How to set up the cross-validation for Ridge and/or Lasso
- Define a range of interest for the penalty parameter.
- Divide the data set into training and test set comprising samples \( \{1, \ldots, n\} \setminus i \) and \( \{ i \} \), respectively.
- Fit the linear regression model by means of for example Ridge or Lasso regression for each \( \lambda \) in the grid using the training set, and the corresponding estimate of the error variance \( \boldsymbol{\sigma}_{-i}^2(\lambda) \), as
$$
\begin{align*}
\boldsymbol{\beta}_{-i}(\lambda) & = ( \boldsymbol{X}_{-i, \ast}^{T}
\boldsymbol{X}_{-i, \ast} + \lambda \boldsymbol{I}_{pp})^{-1}
\boldsymbol{X}_{-i, \ast}^{T} \boldsymbol{y}_{-i}
\end{align*}
$$
- Evaluate the prediction performance of these models on the test set by \( C[y_i, \boldsymbol{X}_{i, \ast}; \boldsymbol{\beta}_{-i}(\lambda), \boldsymbol{\sigma}_{-i}^2(\lambda)] \). Or, by the prediction error \( |y_i - \boldsymbol{X}_{i, \ast} \boldsymbol{\beta}_{-i}(\lambda)| \), the relative error, the error squared or the R2 score function.
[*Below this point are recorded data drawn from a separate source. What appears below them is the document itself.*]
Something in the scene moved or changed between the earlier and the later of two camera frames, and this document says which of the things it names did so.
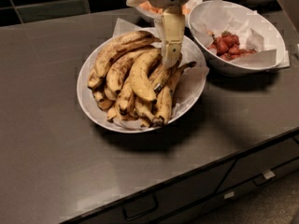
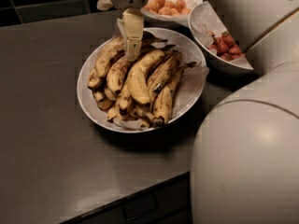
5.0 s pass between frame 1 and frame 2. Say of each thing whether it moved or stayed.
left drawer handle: stayed
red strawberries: stayed
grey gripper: moved
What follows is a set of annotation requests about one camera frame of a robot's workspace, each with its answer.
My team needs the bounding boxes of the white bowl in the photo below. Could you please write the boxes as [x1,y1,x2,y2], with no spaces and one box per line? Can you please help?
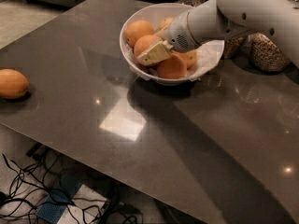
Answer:
[119,2,225,86]

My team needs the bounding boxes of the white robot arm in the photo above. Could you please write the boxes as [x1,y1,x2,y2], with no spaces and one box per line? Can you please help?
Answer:
[137,0,299,65]

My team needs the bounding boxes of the orange back left in bowl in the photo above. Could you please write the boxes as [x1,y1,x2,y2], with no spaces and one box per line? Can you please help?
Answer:
[124,20,154,48]

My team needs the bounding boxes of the orange front in bowl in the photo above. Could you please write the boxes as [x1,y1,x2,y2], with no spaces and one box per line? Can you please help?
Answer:
[157,54,187,79]

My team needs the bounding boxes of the glass jar of nuts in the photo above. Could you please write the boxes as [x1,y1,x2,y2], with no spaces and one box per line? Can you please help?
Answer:
[222,36,246,59]

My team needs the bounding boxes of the black cables on floor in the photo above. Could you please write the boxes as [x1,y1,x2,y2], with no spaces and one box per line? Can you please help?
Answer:
[0,147,144,224]

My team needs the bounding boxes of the blue box on floor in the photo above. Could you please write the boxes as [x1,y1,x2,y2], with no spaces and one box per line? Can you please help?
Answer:
[36,174,81,224]

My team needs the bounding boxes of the large orange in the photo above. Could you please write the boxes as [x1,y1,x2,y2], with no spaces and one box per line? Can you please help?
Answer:
[134,35,159,66]

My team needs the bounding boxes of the white paper liner in bowl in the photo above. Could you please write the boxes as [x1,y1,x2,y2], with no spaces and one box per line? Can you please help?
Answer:
[123,40,224,86]

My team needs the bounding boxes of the orange back right in bowl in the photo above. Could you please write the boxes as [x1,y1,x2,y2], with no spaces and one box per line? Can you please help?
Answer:
[157,17,173,31]

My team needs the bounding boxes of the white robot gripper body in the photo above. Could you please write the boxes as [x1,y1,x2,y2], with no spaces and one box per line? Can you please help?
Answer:
[156,10,201,52]

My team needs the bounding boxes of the glass jar of grains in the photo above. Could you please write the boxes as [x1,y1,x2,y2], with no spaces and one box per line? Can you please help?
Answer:
[249,33,292,73]

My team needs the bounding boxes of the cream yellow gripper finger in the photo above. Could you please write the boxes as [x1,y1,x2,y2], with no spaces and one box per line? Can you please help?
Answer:
[136,39,173,66]

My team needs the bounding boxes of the orange in bowl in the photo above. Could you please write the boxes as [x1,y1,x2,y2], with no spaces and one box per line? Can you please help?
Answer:
[124,20,154,48]
[175,49,197,68]
[157,54,187,79]
[157,17,173,31]

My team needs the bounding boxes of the orange fruit on table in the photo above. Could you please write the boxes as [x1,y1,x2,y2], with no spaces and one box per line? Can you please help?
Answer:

- Repeat the first three steps such that each sample plays the role of the test set once.
- Average the prediction performances of the test sets at each grid point of the penalty bias/parameter. It is an estimate of the prediction performance of the model corresponding to this value of the penalty parameter on novel data.